あーーーーー!もっと先生と一緒に居たかったなぁ。何も喋んなくていいからさ、横で静かにビール飲んでて欲しかったよ。

先生たちは、ホテルに泊まる私と違って早々に帰っちゃったのが寂しかったなぁ。

そのあと私は半ば義務感で、お世話になったオーナーのお店に飲みに行ったんだけど、バー山野井さんの超絶美味な苺のマティーニが後から来てグロッキーなのよね。安い葉巻をもらって、ジャックローズを一杯飲んで帰ったよ。

ちきしょー。
先生がもっとお酒弱かったら、たくさんからかえたのになぁ。私がいつか文学賞でも取ったらこっち向いてくれんのかなぁ。それはそれで何か選民思想っぽくて嫌だな。

でも当日の昼に急に飲みに誘って、来てくれるのはありがたいよね。本当に生徒思いの先生だったのかどうかって、生徒が卒業してから初めて分かるもののような気がするよ。

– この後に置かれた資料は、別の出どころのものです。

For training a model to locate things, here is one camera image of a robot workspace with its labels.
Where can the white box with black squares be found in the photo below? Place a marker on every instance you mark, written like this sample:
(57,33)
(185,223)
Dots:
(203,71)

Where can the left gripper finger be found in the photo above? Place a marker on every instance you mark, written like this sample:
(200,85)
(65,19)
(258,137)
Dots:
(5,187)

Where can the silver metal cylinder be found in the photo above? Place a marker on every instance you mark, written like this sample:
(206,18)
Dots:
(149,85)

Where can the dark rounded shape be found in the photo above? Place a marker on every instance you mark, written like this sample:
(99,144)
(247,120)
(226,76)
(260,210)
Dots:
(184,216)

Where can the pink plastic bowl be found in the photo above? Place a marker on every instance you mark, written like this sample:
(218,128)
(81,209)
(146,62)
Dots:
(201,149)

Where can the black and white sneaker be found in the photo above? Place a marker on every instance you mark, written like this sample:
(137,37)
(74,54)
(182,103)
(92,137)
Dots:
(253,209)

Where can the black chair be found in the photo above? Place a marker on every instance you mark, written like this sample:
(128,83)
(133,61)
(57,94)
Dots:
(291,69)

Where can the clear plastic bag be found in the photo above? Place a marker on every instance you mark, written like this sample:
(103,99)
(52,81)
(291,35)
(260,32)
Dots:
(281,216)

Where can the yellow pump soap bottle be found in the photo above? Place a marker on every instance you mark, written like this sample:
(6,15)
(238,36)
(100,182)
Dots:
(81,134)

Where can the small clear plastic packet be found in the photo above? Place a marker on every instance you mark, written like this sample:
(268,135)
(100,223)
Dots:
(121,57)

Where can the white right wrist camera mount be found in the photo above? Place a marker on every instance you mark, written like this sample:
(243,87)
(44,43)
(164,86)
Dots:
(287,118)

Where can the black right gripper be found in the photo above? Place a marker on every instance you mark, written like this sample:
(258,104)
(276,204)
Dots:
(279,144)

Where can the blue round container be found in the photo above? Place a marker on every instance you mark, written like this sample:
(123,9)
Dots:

酔っ払ったフリでもして、私の胸に先生の手を押し当てればよかった。なんなら抱きつけば良かった。

来世は先生に飼われる猫のうちの一匹になりたいなぁ。

もう夜中の3時になっちまうよ。
こりゃ明日の朝も肌荒れは確実ですな。深夜のコンビニでラーメンをぶちかましたいです。

おやすみなさい。

P.S.
先生の飼ってる猫たちが長生きしますように。

この記事が気に入ったらサポートをしてみませんか?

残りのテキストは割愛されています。